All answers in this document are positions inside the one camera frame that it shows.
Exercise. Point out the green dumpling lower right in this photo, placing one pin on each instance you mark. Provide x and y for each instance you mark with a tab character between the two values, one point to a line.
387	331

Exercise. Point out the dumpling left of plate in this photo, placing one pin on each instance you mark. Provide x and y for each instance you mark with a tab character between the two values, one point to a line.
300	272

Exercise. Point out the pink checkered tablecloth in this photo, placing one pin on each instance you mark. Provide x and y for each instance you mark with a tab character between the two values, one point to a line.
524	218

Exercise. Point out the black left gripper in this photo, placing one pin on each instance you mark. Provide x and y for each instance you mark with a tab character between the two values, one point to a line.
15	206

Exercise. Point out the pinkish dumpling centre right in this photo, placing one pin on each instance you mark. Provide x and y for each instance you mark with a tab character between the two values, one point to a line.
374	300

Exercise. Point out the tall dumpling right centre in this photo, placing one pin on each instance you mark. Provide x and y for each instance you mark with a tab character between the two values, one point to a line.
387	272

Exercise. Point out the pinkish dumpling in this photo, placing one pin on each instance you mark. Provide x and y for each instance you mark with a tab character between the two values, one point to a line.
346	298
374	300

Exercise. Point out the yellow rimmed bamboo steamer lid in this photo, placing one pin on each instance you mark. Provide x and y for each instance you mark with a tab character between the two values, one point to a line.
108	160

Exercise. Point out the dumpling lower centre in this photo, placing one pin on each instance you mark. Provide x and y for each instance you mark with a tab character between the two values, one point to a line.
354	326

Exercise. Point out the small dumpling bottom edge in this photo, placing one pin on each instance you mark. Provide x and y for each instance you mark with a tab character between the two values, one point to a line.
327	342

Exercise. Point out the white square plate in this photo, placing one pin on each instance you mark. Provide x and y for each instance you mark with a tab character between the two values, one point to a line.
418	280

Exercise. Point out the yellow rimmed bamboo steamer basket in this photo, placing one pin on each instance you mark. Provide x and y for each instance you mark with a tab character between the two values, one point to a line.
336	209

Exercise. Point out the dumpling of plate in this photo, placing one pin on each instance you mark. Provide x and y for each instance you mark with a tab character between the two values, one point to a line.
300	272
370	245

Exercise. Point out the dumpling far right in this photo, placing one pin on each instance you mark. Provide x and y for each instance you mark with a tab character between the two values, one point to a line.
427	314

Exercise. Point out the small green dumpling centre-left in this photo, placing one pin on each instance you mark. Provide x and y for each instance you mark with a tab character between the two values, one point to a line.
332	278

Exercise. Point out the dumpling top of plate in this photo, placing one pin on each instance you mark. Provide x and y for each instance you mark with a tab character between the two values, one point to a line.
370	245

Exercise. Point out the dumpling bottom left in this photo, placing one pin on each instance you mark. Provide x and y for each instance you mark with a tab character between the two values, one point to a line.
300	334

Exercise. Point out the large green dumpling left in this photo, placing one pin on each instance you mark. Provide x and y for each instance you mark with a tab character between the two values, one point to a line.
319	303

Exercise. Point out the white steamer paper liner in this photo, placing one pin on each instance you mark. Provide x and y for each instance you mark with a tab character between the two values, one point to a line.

Work instructions: When you reach the end of the data, retype all of it exactly.

Response to the exercise:
All answers in this document are positions inside the one camera frame that it shows.
Exercise. Point out the green dumpling lower right in this photo, placing one pin on each instance you mark. Provide x and y for each instance you mark with a tab character between the two values, one point to a line.
387	331

Exercise. Point out the dumpling left of plate in this photo, placing one pin on each instance you mark. Provide x and y for each instance you mark with a tab character between the two values, one point to a line.
300	272

Exercise. Point out the pink checkered tablecloth in this photo, placing one pin on each instance you mark. Provide x and y for each instance you mark with a tab character between the two values, one point to a line.
524	218

Exercise. Point out the black left gripper in this photo, placing one pin on each instance you mark. Provide x and y for each instance you mark with a tab character between the two values, one point to a line.
15	206

Exercise. Point out the pinkish dumpling centre right in this photo, placing one pin on each instance you mark. Provide x and y for each instance you mark with a tab character between the two values, one point to a line.
374	300

Exercise. Point out the tall dumpling right centre in this photo, placing one pin on each instance you mark. Provide x and y for each instance you mark with a tab character between the two values, one point to a line.
387	272

Exercise. Point out the pinkish dumpling in this photo, placing one pin on each instance you mark. Provide x and y for each instance you mark with a tab character between the two values, one point to a line.
346	298
374	300

Exercise. Point out the yellow rimmed bamboo steamer lid in this photo, placing one pin on each instance you mark. Provide x and y for each instance you mark with a tab character between the two values, one point to a line.
108	160

Exercise. Point out the dumpling lower centre in this photo, placing one pin on each instance you mark. Provide x and y for each instance you mark with a tab character between the two values, one point to a line.
354	326

Exercise. Point out the small dumpling bottom edge in this photo, placing one pin on each instance you mark. Provide x and y for each instance you mark with a tab character between the two values, one point to a line.
327	342

Exercise. Point out the white square plate in this photo, placing one pin on each instance you mark. Provide x and y for each instance you mark with a tab character between the two values, one point to a line.
418	280

Exercise. Point out the yellow rimmed bamboo steamer basket in this photo, placing one pin on each instance you mark. Provide x and y for each instance you mark with a tab character between the two values, one point to a line.
336	209

Exercise. Point out the dumpling of plate in this photo, placing one pin on each instance you mark. Provide x and y for each instance you mark with a tab character between the two values, one point to a line.
300	272
370	245

Exercise. Point out the dumpling far right in this photo, placing one pin on each instance you mark. Provide x and y for each instance you mark with a tab character between the two values, one point to a line.
427	314

Exercise. Point out the small green dumpling centre-left in this photo, placing one pin on each instance you mark. Provide x and y for each instance you mark with a tab character between the two values, one point to a line.
332	278

Exercise. Point out the dumpling top of plate in this photo, placing one pin on each instance you mark. Provide x and y for each instance you mark with a tab character between the two values, one point to a line.
370	245

Exercise. Point out the dumpling bottom left in this photo, placing one pin on each instance you mark. Provide x and y for each instance you mark with a tab character between the two values, one point to a line.
300	334

Exercise. Point out the large green dumpling left in this photo, placing one pin on each instance you mark. Provide x and y for each instance you mark with a tab character between the two values, one point to a line.
319	303

Exercise. Point out the white steamer paper liner in this photo, placing one pin on each instance you mark. Provide x and y for each instance you mark with a tab character between the two values, one point to a line.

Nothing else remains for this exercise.